(WHAT YOU HAVE TO DO):
Count the lines in the records beneath this task that contain the string "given", then give the count by itself.

(DATA PROVIDED):
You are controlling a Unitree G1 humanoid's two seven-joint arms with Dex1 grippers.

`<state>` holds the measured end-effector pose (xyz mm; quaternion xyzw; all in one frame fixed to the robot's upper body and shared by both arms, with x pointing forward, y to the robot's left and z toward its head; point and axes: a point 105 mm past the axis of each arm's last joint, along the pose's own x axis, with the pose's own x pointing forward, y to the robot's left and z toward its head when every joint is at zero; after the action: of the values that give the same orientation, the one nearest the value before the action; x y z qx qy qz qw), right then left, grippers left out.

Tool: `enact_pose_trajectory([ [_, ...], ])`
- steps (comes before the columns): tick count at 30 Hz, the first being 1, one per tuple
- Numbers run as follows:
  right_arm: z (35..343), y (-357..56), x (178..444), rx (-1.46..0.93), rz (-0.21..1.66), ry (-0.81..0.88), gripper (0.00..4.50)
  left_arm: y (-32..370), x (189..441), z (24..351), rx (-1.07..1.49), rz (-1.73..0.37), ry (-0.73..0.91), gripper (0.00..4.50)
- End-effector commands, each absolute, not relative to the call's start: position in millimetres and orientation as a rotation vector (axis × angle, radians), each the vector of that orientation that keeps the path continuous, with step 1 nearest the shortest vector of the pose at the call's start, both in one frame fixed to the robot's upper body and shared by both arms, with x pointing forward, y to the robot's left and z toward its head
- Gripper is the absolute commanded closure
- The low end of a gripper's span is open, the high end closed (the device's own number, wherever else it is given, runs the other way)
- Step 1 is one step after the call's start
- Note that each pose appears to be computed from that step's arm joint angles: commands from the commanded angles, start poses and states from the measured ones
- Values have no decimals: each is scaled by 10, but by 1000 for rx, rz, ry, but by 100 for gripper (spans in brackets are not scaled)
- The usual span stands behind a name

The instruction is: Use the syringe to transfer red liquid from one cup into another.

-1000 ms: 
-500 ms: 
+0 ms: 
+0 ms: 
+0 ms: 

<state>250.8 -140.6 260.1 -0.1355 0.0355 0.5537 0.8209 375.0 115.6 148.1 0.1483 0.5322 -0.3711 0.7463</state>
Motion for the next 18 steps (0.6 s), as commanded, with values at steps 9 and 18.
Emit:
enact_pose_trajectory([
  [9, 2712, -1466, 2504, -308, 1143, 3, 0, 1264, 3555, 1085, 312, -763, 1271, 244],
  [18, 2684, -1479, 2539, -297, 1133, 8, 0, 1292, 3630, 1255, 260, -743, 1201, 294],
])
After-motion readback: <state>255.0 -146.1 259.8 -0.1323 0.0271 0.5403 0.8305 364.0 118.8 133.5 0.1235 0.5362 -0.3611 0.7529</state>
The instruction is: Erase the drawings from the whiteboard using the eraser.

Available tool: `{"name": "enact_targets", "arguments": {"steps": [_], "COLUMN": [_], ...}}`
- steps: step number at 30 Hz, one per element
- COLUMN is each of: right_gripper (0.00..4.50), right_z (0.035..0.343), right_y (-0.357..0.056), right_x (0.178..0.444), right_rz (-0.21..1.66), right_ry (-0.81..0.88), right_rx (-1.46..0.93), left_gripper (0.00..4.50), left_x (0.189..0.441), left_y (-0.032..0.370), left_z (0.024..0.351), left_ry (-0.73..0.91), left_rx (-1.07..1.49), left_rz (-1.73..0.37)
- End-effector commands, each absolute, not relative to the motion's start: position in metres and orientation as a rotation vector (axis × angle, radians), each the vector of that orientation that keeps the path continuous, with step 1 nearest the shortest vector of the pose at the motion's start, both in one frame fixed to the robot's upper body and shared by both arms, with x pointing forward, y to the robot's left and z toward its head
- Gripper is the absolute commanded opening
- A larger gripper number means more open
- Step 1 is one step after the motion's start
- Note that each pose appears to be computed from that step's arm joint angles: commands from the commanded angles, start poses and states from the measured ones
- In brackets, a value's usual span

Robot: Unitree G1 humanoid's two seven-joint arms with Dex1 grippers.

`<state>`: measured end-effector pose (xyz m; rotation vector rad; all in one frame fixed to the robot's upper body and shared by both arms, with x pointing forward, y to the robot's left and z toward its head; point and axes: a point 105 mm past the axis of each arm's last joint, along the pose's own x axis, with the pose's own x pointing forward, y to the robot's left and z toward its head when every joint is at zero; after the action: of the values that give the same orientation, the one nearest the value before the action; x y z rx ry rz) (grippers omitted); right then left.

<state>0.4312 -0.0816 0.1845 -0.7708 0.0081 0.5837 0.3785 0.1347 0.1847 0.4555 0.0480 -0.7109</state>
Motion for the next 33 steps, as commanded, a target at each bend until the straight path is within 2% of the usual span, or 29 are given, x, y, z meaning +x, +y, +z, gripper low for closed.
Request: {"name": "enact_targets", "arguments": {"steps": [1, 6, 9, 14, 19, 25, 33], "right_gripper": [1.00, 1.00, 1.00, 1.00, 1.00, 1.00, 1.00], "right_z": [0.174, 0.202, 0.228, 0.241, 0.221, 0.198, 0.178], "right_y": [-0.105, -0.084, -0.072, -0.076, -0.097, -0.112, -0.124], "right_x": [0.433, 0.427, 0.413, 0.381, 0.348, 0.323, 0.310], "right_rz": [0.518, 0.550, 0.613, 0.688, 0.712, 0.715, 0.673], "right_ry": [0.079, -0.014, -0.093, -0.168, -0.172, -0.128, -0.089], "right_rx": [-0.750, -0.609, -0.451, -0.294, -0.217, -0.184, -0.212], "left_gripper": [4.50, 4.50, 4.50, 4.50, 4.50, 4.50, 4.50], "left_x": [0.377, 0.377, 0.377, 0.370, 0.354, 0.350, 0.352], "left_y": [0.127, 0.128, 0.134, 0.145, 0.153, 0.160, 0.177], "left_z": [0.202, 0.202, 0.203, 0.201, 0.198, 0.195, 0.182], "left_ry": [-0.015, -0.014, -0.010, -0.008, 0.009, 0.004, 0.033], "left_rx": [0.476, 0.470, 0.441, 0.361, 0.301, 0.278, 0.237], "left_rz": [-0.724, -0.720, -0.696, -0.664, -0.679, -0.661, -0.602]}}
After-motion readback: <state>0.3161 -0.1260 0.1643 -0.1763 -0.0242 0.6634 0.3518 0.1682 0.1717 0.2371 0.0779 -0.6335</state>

(THE ANSWER):
2